TASK PROMPT
Search the data below for the word "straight" and copy each line that holds it.
(THE DATA begins)
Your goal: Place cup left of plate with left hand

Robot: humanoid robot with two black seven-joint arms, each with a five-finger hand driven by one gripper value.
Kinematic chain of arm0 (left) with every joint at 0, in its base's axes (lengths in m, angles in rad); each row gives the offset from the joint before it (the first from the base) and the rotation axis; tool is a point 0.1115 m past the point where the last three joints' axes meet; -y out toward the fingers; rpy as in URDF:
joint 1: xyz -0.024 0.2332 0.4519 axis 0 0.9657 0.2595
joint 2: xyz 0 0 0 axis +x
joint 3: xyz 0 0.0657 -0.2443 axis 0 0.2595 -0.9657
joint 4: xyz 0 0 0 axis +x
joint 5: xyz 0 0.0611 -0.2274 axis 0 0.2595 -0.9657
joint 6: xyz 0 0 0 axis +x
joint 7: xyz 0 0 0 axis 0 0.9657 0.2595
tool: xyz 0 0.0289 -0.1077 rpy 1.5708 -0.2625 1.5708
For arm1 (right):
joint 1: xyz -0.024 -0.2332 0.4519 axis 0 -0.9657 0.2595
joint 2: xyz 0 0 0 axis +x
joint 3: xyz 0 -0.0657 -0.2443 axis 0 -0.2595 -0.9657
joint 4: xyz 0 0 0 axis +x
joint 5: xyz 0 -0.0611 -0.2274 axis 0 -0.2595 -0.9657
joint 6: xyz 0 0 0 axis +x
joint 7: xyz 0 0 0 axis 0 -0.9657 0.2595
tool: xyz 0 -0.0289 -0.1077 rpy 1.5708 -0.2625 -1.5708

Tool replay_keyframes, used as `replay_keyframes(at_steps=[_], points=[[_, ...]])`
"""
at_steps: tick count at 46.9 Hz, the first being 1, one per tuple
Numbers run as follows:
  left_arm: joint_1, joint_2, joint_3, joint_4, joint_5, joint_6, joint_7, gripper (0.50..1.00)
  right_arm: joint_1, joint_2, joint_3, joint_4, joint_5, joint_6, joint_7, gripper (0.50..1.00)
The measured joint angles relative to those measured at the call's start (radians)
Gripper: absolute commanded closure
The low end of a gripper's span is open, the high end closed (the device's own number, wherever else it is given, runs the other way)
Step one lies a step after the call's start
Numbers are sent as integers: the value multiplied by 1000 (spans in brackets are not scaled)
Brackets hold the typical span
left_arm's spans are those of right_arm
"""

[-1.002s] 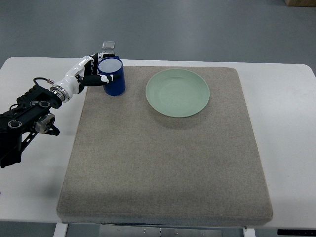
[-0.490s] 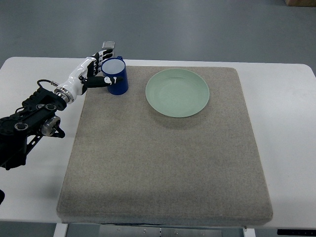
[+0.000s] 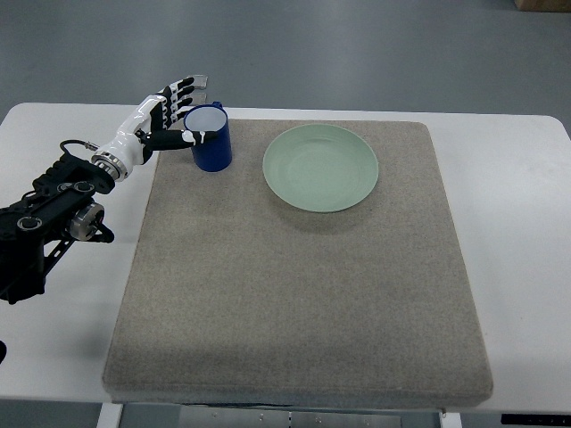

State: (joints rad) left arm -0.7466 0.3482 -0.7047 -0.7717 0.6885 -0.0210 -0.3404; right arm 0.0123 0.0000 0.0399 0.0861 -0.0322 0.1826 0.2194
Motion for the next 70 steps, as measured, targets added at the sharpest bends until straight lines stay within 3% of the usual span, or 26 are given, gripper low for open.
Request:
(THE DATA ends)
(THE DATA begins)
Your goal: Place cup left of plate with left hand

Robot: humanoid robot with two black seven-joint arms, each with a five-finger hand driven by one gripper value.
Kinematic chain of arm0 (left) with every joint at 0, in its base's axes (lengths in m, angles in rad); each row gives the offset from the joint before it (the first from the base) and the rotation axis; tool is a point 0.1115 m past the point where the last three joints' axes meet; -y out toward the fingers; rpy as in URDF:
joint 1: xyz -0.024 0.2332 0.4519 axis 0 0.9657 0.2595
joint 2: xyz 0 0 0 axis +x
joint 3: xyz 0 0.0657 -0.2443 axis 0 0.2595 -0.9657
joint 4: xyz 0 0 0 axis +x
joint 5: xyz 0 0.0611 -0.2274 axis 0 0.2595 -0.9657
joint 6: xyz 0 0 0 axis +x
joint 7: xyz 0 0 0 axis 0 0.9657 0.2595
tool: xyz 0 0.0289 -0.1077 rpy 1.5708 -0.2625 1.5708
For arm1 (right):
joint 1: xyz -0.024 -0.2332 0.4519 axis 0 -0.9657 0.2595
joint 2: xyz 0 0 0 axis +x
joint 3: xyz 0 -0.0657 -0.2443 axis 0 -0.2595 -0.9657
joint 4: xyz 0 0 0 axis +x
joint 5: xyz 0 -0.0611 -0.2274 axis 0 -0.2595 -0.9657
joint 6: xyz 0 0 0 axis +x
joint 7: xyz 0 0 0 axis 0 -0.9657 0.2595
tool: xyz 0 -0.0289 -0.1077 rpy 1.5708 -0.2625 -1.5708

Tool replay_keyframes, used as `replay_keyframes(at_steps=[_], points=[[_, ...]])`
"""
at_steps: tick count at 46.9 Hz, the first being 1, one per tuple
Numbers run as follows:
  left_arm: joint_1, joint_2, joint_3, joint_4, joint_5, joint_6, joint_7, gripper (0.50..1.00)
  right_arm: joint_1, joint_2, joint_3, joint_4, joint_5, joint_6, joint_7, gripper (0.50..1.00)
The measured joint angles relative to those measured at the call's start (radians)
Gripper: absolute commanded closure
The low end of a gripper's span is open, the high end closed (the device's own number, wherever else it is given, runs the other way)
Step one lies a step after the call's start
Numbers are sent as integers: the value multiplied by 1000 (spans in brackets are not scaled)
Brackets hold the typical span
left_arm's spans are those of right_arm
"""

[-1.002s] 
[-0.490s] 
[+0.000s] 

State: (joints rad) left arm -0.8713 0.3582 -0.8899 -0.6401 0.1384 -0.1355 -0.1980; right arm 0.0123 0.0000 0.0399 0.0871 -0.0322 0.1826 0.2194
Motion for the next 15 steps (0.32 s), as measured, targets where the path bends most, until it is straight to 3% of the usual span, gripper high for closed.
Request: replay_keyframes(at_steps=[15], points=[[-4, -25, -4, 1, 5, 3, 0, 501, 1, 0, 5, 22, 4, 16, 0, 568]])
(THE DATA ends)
WORKED SOLUTION
Motion for the next 70 steps, as measured, targets added at the sharpest bends until straight lines stay within 3% of the usual span, or 26 are given, gripper low for open.
Motion for the next 15 steps (0.32 s), as measured, targets where the path bends most, until it is straight to 3% of the usual span, gripper high for closed.

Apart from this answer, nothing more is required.